WHAT YOU WILL DO =>
The records below are split into lines. How many of those lines contain the string "grille"? Reply with the number only.

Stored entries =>
-- Opening Marker --
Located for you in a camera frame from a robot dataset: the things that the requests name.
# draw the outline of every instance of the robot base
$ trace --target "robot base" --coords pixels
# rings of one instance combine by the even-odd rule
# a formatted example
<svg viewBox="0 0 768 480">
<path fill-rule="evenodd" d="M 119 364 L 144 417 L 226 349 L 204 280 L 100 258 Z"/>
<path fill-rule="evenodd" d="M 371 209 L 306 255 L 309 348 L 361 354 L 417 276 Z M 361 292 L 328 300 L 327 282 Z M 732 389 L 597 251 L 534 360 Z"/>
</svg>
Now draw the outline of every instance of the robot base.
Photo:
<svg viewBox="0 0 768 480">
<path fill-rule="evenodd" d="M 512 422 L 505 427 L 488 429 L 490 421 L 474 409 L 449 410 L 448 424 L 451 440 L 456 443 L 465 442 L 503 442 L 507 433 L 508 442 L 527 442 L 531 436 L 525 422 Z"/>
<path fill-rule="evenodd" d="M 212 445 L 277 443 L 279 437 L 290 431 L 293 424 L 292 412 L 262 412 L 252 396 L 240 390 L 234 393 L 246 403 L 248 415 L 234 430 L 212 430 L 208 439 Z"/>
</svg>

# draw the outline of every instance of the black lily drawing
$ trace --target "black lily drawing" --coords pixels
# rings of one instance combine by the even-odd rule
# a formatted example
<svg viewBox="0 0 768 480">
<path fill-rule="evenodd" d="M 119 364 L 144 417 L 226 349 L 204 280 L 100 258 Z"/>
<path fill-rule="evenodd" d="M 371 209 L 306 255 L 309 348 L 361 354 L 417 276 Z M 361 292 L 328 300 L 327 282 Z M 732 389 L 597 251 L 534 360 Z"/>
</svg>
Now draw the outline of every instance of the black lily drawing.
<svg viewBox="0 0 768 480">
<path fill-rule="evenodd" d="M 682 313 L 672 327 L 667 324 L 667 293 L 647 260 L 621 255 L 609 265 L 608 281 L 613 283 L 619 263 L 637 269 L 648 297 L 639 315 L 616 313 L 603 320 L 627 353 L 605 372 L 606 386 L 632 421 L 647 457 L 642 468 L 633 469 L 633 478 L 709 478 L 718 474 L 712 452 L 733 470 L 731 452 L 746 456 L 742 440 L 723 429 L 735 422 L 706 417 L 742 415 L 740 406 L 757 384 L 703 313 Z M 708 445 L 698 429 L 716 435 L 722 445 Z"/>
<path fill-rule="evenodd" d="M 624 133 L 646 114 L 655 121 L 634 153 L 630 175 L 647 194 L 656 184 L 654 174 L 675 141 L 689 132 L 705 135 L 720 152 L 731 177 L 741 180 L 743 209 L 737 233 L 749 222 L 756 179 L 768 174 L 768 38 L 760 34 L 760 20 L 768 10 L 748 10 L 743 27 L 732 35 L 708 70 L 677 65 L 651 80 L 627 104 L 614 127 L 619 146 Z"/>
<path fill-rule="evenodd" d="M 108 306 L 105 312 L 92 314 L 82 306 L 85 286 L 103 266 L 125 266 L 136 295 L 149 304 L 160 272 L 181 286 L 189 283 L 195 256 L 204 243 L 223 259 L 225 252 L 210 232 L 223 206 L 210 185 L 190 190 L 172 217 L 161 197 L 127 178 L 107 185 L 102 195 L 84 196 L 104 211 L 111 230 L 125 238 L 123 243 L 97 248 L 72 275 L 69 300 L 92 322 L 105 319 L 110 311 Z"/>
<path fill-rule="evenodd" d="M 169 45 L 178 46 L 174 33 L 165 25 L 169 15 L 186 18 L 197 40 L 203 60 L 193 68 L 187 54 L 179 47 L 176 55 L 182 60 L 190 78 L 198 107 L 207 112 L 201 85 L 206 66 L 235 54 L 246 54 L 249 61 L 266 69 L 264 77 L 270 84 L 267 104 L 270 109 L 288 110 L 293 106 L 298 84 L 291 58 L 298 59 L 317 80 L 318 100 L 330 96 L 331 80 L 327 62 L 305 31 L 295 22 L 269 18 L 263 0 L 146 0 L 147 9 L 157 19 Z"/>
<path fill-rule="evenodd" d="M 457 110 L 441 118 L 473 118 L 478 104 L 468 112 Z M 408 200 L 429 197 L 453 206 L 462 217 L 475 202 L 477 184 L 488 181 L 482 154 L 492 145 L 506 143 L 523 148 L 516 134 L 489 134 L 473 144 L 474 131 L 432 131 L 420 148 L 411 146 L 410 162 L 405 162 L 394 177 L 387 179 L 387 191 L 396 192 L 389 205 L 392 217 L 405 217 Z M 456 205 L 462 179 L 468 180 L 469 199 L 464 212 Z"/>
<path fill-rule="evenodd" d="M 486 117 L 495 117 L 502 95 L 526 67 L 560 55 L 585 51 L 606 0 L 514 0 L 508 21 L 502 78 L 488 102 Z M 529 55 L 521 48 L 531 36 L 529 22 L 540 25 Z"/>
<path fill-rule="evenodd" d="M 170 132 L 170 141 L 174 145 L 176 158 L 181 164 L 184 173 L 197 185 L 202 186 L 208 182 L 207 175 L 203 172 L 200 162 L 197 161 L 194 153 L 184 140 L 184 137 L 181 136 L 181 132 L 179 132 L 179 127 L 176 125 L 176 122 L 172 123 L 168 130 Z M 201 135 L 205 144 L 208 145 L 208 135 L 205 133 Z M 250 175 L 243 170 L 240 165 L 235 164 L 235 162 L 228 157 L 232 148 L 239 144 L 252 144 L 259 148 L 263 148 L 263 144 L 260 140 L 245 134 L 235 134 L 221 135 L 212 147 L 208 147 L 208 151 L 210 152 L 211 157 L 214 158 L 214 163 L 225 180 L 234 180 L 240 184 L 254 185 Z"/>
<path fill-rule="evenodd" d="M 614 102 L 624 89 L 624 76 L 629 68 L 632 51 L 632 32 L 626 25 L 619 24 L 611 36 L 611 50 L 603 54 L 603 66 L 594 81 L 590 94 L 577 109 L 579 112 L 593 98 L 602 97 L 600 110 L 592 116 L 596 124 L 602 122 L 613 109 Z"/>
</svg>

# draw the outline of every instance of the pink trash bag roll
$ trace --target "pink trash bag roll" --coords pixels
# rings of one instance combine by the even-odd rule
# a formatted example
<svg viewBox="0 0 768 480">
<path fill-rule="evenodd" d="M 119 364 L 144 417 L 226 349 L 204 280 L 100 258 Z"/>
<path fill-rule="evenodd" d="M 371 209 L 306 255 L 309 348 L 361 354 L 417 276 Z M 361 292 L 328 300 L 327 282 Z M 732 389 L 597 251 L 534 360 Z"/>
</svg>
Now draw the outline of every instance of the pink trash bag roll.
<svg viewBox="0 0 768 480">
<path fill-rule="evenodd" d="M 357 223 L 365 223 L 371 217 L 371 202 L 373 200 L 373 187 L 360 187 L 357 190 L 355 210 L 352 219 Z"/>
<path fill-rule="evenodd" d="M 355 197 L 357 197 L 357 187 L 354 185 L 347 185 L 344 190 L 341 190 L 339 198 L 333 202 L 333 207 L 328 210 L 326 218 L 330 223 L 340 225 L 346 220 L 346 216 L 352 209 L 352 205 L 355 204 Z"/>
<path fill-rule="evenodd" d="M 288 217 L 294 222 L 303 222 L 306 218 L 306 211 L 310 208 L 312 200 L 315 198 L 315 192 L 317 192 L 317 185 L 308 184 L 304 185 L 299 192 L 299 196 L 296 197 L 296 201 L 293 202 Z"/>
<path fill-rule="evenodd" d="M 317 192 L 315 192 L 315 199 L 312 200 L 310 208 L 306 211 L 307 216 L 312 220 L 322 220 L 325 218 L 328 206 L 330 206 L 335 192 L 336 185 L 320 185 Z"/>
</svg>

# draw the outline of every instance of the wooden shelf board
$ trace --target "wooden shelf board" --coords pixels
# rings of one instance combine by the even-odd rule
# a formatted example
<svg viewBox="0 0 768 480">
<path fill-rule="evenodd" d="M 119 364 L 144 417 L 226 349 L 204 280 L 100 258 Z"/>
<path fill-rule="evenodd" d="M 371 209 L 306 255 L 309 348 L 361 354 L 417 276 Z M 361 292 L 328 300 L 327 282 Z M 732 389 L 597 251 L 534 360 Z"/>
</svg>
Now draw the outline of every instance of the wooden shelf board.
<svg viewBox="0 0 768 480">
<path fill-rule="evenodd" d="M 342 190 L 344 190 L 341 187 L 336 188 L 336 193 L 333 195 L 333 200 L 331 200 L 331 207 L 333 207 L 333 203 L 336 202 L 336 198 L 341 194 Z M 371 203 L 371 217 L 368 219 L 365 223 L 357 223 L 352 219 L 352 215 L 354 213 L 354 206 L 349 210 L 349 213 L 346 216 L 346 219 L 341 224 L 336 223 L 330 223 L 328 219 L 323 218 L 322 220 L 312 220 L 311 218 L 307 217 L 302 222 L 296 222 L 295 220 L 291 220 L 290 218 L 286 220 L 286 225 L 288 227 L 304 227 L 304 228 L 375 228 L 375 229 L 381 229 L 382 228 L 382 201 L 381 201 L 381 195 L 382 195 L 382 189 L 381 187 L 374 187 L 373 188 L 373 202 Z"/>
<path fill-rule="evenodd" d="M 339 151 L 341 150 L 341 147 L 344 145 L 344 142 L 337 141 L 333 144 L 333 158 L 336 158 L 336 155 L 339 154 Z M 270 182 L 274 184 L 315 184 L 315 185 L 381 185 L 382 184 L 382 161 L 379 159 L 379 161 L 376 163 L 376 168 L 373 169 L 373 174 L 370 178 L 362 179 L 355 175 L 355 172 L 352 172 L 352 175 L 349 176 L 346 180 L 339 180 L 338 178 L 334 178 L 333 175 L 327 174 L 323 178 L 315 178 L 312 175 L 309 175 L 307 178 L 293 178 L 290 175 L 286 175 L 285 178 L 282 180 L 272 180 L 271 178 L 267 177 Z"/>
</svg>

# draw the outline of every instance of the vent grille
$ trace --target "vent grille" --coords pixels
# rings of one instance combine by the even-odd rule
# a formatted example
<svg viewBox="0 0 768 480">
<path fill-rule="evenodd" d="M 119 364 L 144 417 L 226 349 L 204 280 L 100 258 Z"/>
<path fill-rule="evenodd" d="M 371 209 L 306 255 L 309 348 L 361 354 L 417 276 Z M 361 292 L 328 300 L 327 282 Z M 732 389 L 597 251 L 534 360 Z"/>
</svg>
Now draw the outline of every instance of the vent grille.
-- Closing Marker --
EXERCISE RESPONSE =>
3